Дзэнские монахи, разумеется, соблюдали уставы, вывезенные из чаньских общин в Китае, но в их жизни не меньшее место занимало и светское просвещение. Они постоянно ездили в Китай и привозили оттуда книги по философии; больше всего — сочинения неоконфуцианцев, как называли европейские синологи конфуцианских мыслителей Китая X—XII вв., историко-культурная миссия которых состояла в том, чтобы ввести мысль в русло рационализма — в доступных для того времени пределах. Именно такой новой, новаторской и воспринимал эту философию Гэнъэ, побывавший в Китае в 30-х годах XIV в. и первым привезший на свою родину новые для японцев философские сочинения Чжоу Дунь-и, Чэн Хао, Чжу Си. Правда, в Китае XV в. эта философия стала официальной доктриной политического режима, и ей был придан догматический характер, но для японцев тогда была существенна сама рациональная философская мысль, в известном смысле способная сбалансировать иррациональное дзэнское учение.
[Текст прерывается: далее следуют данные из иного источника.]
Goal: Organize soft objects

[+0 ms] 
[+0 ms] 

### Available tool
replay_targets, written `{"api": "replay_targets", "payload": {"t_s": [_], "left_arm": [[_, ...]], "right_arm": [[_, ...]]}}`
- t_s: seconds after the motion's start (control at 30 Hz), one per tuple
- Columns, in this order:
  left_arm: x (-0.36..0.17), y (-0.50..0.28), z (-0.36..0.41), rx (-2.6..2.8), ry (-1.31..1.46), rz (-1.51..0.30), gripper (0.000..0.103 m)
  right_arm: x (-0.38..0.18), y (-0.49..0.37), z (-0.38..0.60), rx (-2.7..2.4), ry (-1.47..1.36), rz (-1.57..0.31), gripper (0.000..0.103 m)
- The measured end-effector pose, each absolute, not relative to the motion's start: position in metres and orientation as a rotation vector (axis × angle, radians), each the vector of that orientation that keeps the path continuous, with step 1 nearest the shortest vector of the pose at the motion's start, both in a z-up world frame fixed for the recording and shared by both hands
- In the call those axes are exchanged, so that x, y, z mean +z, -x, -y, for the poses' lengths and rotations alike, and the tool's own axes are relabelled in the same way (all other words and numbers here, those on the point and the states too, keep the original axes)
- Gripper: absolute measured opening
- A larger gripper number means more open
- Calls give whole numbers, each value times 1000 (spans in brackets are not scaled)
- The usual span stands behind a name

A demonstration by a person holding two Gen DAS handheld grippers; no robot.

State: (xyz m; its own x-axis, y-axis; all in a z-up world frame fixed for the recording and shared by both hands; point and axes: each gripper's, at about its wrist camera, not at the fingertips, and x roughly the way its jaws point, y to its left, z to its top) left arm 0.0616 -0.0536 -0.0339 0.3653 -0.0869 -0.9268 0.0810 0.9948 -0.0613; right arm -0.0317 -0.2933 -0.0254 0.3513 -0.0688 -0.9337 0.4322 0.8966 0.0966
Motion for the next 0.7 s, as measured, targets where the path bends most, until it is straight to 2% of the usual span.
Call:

Мы знаем жизнь дзэнских монастырей. В них, конечно, производились церковные службы, изучалось Писание и т. д. Однако это был лишь общий порядок, которому по традиции следовали; гораздо более важным даже в этом общем порядке считался труд, и притом всякий, даже простой: уборка помещений, уход за монастырским парком, приготовление пищи и т. п. Самым же существенным был труд духовный, выражавшийся не во внешних действиях, а во внутренней работе над собой, которая приводила бы к обретению «пустого сердца», т. е. к достижению такого состояния духа, которое было бы свободно от всего житейского, что обычно заполняет сознание человека. Это не было отрицанием бытия, жизни; наоборот, бытие — материальное и духовное — считалось реальностью; отвергалось только отождествление жизненного с житейским, бытия как высшего состояния с его модальными проявлениями. Освобождение духа из-под власти этих проявлений и приводило к тому, что дзэнцы назвали «пустотой», т. е. абсолютной духовной свободой. Такая же свобода открывала путь к самому главному — к познанию высшей сущности бытия. Сущность эта мыслилась как «природа Будды», не как лица, а как состояния, как бытия высшего порядка, а такая природа познавалась человеком не где-нибудь, а в себе самом, самоуглублением. Это называлось «сатори» — истинным познанием и составляло суть того, что обозначалось словом дхьяна.